Writerly Rant #8
When 1+1 Makes 3
The biggest statistic there is on relationships is that without clear communication between two people, it’s hard to keep one going – a relationship. If everybody knows this, if smart people know this, why are people still breaking up over lack of communication?
I’ll tell you why.
People think they know their partner so well, that the conversation they should be having out loud with their significant other is being held in their head instead. This is not communication, this is assumption and we all know what happens when you assume…
A friend of mine lost his wife to cancer 5 years ago. A woman he met at work helped him through the initial stages of the grieving process. They moved in together 2 years later, as a couple, looking for new beginnings. Without warning, she moves out after 3 years. This devastates my friend and impacts not just his life, but the lives of his extended family as well – she had been welcomed by his relatives with open arms, infused herself within their lives, and then leaves without weighing the consequences of her actions.
Were things a bit rocky between the couple before her leaving?
Did she have open an honest conversations with my friend about her concerns?
She was passive aggressive and hinted at her feelings. She would hedge topics and talk openly with some of his relatives looking for advice that she never bothered to use.
The kicker is she says she still loves him.
But the ghosts of his past, particularly memories of his dead wife, haunt her on a daily basis. While I agree that my friend likely never properly finished grieving for his wife and needed extra help with this process, he never intended to rattle his new love with comparisons of the old.

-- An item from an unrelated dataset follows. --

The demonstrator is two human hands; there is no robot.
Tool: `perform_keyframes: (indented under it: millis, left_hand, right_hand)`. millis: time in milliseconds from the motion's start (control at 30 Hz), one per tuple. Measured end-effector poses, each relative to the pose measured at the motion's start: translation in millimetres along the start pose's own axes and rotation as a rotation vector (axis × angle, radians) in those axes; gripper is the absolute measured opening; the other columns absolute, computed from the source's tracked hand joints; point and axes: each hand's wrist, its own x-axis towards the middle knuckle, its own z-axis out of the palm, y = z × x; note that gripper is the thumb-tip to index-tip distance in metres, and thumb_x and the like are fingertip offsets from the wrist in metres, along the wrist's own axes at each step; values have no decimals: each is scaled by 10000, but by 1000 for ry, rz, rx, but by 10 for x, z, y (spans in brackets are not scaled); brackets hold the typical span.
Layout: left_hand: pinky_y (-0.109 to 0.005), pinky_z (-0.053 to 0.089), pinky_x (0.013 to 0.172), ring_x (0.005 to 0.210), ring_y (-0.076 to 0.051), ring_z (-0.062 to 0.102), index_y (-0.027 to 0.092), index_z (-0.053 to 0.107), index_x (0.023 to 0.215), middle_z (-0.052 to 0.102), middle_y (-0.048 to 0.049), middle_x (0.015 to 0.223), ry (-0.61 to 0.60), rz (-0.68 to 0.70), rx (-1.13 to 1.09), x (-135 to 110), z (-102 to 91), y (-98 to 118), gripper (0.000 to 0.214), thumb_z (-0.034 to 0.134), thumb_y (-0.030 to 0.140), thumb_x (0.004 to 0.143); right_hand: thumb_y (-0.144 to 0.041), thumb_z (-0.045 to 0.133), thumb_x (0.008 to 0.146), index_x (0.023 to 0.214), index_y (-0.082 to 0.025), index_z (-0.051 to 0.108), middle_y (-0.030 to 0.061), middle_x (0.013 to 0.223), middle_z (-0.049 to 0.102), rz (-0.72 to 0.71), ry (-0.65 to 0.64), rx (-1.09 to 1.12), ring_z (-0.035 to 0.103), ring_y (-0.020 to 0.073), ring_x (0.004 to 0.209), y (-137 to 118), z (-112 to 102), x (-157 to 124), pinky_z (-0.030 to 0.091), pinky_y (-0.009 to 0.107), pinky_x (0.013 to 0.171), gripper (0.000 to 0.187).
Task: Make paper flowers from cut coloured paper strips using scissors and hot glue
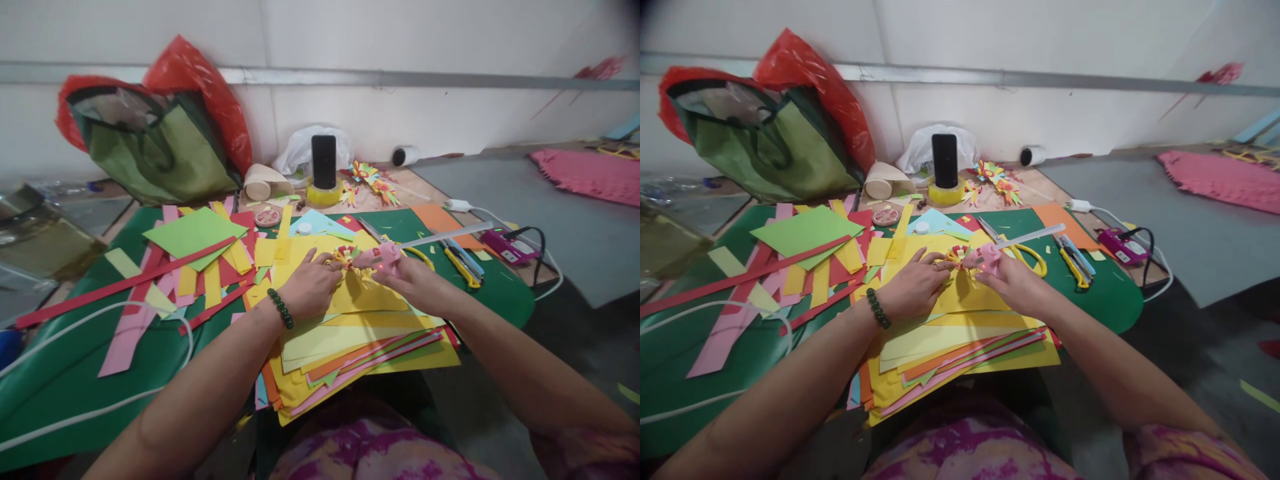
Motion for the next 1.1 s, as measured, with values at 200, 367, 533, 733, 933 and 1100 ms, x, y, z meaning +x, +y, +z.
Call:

But that’s what she chose to see.
Their house, their furniture, their plate set, their marriage bed, their old life clinging to dated walls and faded memories.
Where was the new beginning she was promised?
I wonder if her expectations were too high. Maybe they did move in together too fast. If she had just opened her mouth and was honest with him, they could have avoided this weird limbo-relationship they now find themselves in.
Now, here’s the kicker.
My friend is back in therapy for grief counselling; he is selling his family home & most of the furniture; and he is turning his life up-side-down for a woman who has done nothing to meet him half-way. Yet, she claims she still loves him.
So then, maybe the question is what is love?
I was married less than a month after turning 22. I have been married now for 13 years. Love alone has not kept us together – honesty has. Honesty has also contributed to all of our major disagreements over the years but our love was the glue that bound us together over these hurdles.
Love is not the fluff fairy tale romances are spun around. Love is mud in your eye and getting clean in the shower together afterward.
She says she loves him – but I’ve yet to see the proof of it.
He says he loves her – but a man can only give so much of himself before the well runs dry.
When all is said and done and the ghosts are laid to rest, will it be enough? Or will she simple find another excuse and another scapegoat to come between them?